VLLMProvider(api_base, api_key, model)

Connects to a vLLM server using guided_json constrained decoding — the most reliable structured output method for open models.

Parameters

api_base str | None vLLM server URL. Reads VLLM_API_BASE if None. optional
model str | None Model name as registered in vLLM. Uses model routing if None. optional

FallbackProvider

FallbackProvider(primary, fallback)

Wraps two providers. Transparently retries on InferenceError.

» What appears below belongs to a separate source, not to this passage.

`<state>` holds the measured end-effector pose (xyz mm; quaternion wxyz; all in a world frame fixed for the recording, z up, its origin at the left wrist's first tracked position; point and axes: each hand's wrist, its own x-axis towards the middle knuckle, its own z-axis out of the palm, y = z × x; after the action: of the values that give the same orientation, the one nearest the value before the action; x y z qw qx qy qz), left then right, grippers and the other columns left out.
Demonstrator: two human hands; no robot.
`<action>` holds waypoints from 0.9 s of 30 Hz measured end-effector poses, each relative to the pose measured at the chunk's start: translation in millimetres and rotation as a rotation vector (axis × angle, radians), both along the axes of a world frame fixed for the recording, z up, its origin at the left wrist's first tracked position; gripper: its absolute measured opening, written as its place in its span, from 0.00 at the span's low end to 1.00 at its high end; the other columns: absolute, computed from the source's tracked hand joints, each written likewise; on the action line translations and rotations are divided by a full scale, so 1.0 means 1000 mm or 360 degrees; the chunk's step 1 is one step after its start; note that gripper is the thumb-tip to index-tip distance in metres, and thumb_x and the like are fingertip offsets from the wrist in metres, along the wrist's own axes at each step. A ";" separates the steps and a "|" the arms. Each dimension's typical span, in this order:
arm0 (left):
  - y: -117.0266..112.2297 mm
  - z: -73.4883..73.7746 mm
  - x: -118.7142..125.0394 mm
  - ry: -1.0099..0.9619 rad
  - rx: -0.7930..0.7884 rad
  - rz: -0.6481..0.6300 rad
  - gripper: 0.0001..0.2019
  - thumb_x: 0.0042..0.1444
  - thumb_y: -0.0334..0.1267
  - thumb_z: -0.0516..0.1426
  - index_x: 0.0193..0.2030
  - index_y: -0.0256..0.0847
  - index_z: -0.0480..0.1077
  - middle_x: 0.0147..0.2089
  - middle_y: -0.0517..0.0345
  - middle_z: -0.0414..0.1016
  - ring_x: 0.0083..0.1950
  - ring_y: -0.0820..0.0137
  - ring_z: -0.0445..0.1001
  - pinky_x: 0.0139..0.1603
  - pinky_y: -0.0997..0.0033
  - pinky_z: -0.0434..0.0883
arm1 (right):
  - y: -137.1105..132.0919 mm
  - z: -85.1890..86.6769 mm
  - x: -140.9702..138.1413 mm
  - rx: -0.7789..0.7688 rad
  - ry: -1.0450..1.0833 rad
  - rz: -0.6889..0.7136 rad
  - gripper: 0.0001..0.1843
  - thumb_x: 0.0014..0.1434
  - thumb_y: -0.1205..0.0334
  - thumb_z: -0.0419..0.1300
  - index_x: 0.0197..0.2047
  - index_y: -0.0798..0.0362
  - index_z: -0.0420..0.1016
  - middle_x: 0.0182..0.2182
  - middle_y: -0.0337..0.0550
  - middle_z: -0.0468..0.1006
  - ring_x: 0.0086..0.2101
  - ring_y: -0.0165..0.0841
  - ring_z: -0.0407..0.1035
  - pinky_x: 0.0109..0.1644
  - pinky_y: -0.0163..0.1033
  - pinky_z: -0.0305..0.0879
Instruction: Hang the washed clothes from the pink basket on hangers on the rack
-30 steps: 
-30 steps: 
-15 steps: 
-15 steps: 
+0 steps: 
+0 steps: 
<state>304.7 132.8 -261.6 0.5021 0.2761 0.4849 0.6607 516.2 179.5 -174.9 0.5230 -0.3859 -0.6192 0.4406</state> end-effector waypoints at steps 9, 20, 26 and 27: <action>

Both providers must implement BaseLLMProvider.

Provider factory

python
from structure_d.inference.providers import get_provider, resolve_provider

# By name — returns a configured instance
provider = get_provider("openai", api_key="sk-...", model="gpt-4o-mini")
provider = get_provider("anthropic")
provider = get_provider("ollama", model="mistral:7b")

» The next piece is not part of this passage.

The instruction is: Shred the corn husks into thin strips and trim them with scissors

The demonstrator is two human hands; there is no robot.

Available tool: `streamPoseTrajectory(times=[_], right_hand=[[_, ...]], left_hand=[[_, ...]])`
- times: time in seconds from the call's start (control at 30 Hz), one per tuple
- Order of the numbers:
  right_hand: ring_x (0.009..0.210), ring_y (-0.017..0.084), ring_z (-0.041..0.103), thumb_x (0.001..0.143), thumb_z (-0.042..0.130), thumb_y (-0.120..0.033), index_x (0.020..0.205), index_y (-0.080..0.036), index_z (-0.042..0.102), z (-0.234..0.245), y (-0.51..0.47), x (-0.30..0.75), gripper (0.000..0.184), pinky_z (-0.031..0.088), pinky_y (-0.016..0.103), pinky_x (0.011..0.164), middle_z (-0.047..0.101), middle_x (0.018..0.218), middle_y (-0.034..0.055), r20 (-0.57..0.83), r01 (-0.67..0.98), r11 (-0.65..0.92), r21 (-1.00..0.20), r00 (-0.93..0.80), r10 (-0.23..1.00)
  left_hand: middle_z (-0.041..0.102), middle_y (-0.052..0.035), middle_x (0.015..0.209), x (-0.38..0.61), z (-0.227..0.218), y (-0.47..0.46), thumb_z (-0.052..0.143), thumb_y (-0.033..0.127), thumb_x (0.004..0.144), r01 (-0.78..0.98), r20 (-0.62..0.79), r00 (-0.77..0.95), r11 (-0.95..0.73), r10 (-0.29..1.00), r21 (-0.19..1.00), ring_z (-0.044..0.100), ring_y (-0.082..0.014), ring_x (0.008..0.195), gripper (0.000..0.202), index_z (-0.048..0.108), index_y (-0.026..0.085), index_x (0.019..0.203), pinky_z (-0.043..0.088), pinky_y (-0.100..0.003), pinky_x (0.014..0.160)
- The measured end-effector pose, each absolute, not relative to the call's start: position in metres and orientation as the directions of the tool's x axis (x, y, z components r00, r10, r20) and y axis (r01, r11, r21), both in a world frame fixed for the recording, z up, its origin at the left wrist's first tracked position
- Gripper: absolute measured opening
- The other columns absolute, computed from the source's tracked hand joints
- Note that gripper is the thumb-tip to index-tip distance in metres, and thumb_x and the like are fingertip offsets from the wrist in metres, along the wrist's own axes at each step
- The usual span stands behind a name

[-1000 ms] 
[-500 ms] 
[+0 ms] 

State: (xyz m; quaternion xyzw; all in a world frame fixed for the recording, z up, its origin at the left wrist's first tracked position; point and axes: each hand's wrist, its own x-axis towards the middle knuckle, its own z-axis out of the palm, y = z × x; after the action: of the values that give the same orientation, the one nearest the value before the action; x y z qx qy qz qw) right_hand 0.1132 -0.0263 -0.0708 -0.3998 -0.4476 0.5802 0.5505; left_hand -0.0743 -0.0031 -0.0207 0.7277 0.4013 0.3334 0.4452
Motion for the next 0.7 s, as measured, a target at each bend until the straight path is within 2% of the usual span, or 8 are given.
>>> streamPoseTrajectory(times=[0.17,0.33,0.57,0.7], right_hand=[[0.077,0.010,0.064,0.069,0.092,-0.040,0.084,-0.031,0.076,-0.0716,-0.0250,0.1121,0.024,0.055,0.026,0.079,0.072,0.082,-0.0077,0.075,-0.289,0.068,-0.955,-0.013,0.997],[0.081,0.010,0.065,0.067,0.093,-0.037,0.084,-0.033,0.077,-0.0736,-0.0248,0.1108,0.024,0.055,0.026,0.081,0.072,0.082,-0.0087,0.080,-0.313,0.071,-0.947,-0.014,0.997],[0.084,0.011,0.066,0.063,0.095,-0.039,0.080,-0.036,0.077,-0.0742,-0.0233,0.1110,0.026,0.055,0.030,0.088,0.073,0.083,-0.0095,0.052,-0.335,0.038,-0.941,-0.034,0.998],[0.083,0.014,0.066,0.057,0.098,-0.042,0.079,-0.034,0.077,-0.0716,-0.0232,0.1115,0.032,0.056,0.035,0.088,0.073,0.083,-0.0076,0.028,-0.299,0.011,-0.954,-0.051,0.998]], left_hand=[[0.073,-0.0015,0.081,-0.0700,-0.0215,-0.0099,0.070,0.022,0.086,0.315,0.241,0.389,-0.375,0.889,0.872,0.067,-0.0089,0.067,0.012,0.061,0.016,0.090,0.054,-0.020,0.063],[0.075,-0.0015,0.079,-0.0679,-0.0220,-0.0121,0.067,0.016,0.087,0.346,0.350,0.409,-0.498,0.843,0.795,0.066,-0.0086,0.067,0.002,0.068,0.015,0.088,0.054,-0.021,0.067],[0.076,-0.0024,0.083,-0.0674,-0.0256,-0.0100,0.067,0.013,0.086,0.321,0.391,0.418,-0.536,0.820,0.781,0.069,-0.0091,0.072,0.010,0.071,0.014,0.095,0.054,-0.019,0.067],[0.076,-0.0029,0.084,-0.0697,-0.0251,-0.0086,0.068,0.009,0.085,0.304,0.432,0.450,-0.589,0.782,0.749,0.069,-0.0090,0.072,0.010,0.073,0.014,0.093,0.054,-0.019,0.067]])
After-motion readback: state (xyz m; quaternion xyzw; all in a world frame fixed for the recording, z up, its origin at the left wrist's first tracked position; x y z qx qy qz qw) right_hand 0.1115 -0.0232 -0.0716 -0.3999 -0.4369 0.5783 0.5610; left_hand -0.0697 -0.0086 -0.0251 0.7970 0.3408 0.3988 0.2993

# From config — reads settings and builds FallbackProvider if configured
from structure_d.config import get_settings
provider = resolve_provider(get_settings())

ModelRegistry

Manages the catalogue of available models loaded from configs/models.yaml.

python
from structure_d.models.registry import ModelRegistry, ModelEntry
from structure_d.schemas.base import TaskType

registry = ModelRegistry.from_yaml("configs/models.yaml")

# Query
registry.list_models()                          # list[ModelEntry]
registry.get("llama-3.1-8b")                    # ModelEntry | None
registry.get_by_task(TaskType.EXTRACTION)        # list[ModelEntry]
registry.get_default_for_task(TaskType.REASONING) # ModelEntry | None
registry.get_multimodal()                        # list[ModelEntry]

# Register a custom model
registry.register(ModelEntry(
    name="mistralai/Mixtral-8x7B-Instruct-v0.1",
    alias="mixtral-8x7b",
    tasks=[TaskType.EXTRACTION, TaskType.SUMMARISATION],
    size_b=46.7,
    quantisation=None,
    max_context=32768,
    cost_per_1k_tokens=0.03,
    supports_structured_output=True,
    multimodal=False,
))

ModelRouter

router.route(task, *, input_tokens, prefer_multimodal, max_cost_per_1k, max_size_b) → ModelEntry

Select the best model for a task based on registered criteria.

Parameters

task TaskType The inference task. required
max_cost_per_1k float | None Filter models above this cost threshold. optional
max_size_b float | None Filter models larger than N billion parameters. optional

Registered models

Default models in configs/models.yaml:

AliasModelSizeDefault forCost/1k
qwen-1.5b Qwen/Qwen2.5-1.5B-Instruct 1.5B classification, sentiment $0.001
mistral-7b mistralai/Mistral-7B-Instruct-v0.3 7B classification, extraction $0.005
llama-3.1-8b meta-llama/Llama-3.1-8B-Instruct 8B extraction, classification, summarisation $0.008
llama-3.1-13b meta-llama/Llama-3.1-13B-Instruct 13B extraction, summarisation $0.015
deepseek-r1-70b deepseek-ai/DeepSeek-R1-Distill-Llama-70B 70B AWQ extraction, reasoning $0.06
llama-3.1-70b meta-llama/Llama-3.1-70B-Instruct 70B GPTQ extraction, reasoning $0.06
qwen-vl-7b Qwen/Qwen2-VL-7B-Instruct 7B multimodal multimodal $0.01

Add your own models

Add entries to configs/models.yaml to register custom or fine-tuned models. The router will include them in its selection pool.